# What you have to do
Two lines below mark the span: the one containing "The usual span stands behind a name" and the one containing "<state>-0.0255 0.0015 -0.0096". Set down both, plus every line between, exactly as they stand, and nothing else.

# Stored data
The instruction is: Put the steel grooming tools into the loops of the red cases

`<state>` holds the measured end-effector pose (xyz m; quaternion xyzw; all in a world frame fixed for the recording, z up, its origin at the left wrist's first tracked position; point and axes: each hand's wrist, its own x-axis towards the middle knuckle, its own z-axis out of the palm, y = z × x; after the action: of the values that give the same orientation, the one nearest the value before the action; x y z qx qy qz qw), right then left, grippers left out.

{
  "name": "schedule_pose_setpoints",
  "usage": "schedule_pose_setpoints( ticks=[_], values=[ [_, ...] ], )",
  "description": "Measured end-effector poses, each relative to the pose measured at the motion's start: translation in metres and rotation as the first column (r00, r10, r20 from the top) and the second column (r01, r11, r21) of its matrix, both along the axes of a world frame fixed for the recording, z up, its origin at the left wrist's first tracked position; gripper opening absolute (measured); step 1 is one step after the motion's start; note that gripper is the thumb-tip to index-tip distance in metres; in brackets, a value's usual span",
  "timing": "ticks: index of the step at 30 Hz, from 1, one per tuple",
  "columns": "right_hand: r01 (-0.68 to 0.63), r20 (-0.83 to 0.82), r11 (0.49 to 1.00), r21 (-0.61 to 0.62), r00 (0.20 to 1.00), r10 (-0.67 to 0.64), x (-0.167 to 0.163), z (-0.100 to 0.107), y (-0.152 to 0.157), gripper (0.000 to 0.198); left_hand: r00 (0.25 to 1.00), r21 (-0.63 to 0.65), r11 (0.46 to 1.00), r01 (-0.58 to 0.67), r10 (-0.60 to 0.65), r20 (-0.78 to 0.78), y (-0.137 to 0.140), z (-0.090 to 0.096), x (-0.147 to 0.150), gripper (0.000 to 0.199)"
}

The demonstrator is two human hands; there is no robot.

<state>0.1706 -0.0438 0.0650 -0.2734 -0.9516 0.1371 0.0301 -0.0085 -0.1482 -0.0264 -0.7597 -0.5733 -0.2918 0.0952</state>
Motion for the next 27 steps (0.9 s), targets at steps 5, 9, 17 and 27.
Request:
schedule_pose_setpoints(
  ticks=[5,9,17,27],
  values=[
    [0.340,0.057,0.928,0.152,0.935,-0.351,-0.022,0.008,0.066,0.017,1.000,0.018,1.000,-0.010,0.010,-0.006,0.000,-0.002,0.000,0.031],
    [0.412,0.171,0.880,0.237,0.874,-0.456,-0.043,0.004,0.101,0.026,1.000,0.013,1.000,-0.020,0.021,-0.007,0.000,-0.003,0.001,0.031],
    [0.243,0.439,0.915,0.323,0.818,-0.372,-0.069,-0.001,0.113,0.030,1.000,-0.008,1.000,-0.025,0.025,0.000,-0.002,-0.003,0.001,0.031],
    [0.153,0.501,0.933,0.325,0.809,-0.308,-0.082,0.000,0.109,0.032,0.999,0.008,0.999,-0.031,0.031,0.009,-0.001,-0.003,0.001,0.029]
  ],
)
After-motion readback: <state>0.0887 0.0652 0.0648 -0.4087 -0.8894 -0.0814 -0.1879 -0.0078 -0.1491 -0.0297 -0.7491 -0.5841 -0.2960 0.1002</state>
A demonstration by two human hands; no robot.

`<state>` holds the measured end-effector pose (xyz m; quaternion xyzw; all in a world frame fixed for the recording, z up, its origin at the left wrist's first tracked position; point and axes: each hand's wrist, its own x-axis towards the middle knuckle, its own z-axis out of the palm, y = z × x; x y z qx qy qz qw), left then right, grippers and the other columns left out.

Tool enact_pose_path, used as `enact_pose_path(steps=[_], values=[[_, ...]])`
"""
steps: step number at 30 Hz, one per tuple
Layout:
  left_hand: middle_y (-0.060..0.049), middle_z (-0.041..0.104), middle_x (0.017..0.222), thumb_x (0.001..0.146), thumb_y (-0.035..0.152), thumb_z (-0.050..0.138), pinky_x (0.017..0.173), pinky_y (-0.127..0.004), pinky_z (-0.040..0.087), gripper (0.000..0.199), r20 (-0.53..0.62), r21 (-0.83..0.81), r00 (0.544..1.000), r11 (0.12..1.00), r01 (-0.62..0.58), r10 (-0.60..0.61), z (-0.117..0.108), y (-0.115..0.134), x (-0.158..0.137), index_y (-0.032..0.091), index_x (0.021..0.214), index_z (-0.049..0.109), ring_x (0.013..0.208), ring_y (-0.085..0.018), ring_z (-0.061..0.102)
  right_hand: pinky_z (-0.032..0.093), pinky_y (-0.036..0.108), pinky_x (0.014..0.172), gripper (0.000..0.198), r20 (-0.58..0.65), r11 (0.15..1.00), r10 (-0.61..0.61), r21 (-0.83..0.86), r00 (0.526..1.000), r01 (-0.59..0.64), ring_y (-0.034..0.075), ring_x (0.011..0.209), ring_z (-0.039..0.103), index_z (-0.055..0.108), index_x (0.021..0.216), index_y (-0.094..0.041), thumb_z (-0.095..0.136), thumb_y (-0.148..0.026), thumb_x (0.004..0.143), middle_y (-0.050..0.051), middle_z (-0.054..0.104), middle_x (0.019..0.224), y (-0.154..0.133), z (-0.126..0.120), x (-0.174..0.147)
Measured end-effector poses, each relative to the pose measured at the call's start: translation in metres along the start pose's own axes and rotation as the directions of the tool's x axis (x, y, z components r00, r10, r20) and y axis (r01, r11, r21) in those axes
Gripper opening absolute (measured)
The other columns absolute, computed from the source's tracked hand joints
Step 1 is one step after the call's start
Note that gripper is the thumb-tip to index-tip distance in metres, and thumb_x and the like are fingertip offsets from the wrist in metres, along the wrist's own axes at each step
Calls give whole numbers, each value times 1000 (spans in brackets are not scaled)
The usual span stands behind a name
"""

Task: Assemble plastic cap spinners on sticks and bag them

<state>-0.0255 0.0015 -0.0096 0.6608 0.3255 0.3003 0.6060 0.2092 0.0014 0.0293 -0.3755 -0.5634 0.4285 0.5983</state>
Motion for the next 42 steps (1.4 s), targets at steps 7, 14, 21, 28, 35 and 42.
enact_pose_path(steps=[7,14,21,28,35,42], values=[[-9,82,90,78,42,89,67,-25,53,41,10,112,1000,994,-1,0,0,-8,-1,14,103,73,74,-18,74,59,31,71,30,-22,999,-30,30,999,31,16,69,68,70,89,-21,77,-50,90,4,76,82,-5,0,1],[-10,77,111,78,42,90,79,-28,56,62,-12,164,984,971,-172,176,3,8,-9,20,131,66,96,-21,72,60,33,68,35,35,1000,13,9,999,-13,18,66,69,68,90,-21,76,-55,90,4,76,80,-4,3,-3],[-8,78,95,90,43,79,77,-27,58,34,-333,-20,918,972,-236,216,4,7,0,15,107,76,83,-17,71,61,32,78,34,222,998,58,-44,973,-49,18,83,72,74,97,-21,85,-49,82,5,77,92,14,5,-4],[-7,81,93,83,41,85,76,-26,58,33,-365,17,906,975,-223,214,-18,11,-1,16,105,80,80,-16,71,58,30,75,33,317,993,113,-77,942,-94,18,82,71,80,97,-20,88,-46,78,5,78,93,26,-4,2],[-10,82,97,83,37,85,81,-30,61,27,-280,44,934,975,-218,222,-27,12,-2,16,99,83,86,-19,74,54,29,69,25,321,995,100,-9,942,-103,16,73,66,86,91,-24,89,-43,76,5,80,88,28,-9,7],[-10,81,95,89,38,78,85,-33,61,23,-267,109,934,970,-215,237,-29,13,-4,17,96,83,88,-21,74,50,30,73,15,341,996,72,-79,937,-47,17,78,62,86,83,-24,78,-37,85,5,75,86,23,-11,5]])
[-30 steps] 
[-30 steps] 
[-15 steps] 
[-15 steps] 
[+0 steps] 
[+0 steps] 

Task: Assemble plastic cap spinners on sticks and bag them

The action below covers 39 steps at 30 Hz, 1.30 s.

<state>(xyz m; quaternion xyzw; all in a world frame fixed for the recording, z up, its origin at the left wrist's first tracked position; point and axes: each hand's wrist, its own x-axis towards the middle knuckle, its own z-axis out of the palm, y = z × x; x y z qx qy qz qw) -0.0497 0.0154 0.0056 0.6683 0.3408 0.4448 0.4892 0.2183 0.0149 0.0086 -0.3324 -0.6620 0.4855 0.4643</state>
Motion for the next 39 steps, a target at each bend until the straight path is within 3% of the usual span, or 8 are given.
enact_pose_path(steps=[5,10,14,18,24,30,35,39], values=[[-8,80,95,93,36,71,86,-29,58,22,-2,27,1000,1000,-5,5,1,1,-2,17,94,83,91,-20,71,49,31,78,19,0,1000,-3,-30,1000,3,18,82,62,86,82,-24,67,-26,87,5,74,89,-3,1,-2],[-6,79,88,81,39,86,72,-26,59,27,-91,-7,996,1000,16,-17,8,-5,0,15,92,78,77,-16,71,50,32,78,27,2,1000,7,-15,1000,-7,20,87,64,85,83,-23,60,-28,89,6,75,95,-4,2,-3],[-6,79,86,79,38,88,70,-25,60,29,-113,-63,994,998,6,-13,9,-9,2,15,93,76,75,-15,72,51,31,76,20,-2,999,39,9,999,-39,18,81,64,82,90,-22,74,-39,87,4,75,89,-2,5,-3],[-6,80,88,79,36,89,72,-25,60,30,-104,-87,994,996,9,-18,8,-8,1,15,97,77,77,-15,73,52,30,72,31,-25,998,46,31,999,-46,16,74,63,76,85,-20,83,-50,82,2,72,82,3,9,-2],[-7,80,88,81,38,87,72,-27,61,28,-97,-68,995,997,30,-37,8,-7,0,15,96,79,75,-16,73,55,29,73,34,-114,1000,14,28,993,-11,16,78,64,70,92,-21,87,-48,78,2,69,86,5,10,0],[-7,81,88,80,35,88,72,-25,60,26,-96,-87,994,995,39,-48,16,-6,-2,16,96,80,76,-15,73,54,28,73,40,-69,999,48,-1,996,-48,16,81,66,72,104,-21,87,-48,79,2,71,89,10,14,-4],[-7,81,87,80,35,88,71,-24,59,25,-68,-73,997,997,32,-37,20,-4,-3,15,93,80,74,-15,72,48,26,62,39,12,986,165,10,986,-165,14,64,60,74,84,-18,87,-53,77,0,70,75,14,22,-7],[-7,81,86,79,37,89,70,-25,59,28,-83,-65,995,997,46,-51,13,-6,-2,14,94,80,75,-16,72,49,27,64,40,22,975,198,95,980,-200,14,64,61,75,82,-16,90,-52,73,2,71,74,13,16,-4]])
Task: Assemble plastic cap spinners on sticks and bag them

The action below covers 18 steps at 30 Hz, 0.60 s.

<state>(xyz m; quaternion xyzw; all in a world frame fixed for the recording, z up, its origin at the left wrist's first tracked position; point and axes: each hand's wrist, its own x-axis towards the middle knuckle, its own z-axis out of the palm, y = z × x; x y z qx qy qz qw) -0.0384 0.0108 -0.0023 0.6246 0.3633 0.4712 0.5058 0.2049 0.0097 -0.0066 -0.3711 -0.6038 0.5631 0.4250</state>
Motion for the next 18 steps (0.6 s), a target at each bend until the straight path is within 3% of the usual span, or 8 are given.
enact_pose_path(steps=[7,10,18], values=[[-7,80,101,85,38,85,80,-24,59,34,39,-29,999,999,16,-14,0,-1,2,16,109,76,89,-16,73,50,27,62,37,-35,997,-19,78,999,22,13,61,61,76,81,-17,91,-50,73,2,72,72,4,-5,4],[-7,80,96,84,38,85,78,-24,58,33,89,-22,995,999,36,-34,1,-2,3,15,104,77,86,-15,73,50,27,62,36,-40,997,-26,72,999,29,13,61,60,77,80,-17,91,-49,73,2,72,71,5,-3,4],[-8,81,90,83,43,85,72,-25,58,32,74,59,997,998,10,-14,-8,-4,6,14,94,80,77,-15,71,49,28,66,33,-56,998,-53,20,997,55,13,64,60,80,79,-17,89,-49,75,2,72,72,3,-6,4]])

# Solution to the exercise
The usual span stands behind a name
"""

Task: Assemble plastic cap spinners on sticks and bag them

<state>-0.0255 0.0015 -0.0096 0.6608 0.3255 0.3003 0.6060 0.2092 0.0014 0.0293 -0.3755 -0.5634 0.4285 0.5983</state>

The exercise asks for nothing further.